• [Task item]:
Reproduce exactly the lines from the start of the records through the line containing "Detect red and", both included. Leave the pictures out.

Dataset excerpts
━━━
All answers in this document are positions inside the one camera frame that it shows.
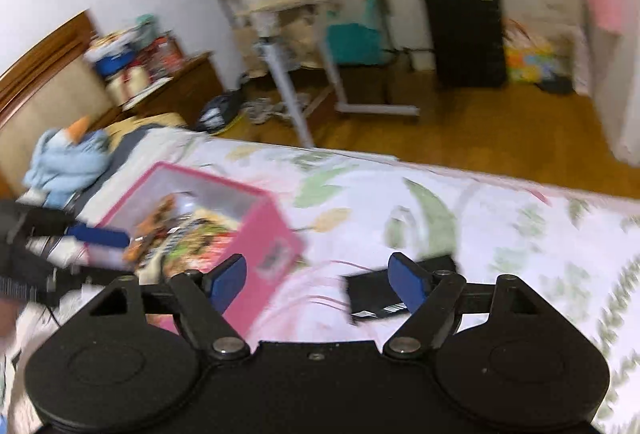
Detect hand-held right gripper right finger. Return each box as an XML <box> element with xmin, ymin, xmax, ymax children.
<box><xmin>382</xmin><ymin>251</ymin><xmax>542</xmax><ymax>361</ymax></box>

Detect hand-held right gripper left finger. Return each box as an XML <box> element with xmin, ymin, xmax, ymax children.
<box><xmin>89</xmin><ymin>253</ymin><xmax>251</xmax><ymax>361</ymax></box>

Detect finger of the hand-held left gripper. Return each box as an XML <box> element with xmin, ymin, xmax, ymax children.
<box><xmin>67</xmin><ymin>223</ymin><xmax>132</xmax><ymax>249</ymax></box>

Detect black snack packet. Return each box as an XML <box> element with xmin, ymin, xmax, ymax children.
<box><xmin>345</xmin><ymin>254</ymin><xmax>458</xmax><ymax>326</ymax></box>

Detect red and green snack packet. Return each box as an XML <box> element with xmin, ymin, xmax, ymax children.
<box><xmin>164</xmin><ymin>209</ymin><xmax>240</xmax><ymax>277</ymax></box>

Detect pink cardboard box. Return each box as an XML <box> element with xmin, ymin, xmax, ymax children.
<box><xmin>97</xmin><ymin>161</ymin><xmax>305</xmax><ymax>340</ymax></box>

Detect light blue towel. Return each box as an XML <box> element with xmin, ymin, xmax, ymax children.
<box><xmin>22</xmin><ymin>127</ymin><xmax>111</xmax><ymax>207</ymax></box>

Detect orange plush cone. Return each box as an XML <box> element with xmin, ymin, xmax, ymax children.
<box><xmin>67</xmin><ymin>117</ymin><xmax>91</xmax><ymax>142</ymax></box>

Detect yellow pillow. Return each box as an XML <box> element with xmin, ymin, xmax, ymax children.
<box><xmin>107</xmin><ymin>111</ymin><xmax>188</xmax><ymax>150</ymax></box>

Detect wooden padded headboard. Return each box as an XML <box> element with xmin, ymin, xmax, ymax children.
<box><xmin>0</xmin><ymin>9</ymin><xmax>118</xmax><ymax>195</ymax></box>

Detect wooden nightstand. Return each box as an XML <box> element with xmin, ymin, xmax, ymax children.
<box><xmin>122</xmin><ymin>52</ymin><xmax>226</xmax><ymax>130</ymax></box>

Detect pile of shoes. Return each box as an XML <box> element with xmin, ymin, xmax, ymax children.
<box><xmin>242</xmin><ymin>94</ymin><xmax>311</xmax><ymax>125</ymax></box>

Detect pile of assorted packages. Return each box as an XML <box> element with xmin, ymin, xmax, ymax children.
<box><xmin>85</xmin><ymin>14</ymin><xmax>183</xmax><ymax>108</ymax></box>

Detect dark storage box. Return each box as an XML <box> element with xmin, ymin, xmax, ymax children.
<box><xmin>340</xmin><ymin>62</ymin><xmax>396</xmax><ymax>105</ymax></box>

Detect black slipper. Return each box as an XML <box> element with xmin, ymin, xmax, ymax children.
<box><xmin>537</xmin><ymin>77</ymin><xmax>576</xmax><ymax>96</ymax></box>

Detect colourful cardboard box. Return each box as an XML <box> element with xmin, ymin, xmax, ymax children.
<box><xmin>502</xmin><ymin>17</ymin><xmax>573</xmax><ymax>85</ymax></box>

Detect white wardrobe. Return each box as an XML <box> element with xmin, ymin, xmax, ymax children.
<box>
━━━
• [Exercise output]:
All answers in this document are positions inside the one camera frame that it shows.
Detect hand-held right gripper right finger. Return each box as an XML <box> element with xmin, ymin, xmax, ymax children.
<box><xmin>382</xmin><ymin>251</ymin><xmax>542</xmax><ymax>361</ymax></box>

Detect hand-held right gripper left finger. Return each box as an XML <box> element with xmin, ymin, xmax, ymax children.
<box><xmin>89</xmin><ymin>253</ymin><xmax>251</xmax><ymax>361</ymax></box>

Detect finger of the hand-held left gripper. Return each box as an XML <box> element with xmin, ymin, xmax, ymax children.
<box><xmin>67</xmin><ymin>223</ymin><xmax>132</xmax><ymax>249</ymax></box>

Detect black snack packet. Return each box as an XML <box> element with xmin, ymin, xmax, ymax children.
<box><xmin>345</xmin><ymin>254</ymin><xmax>458</xmax><ymax>326</ymax></box>

Detect red and green snack packet. Return each box as an XML <box> element with xmin, ymin, xmax, ymax children.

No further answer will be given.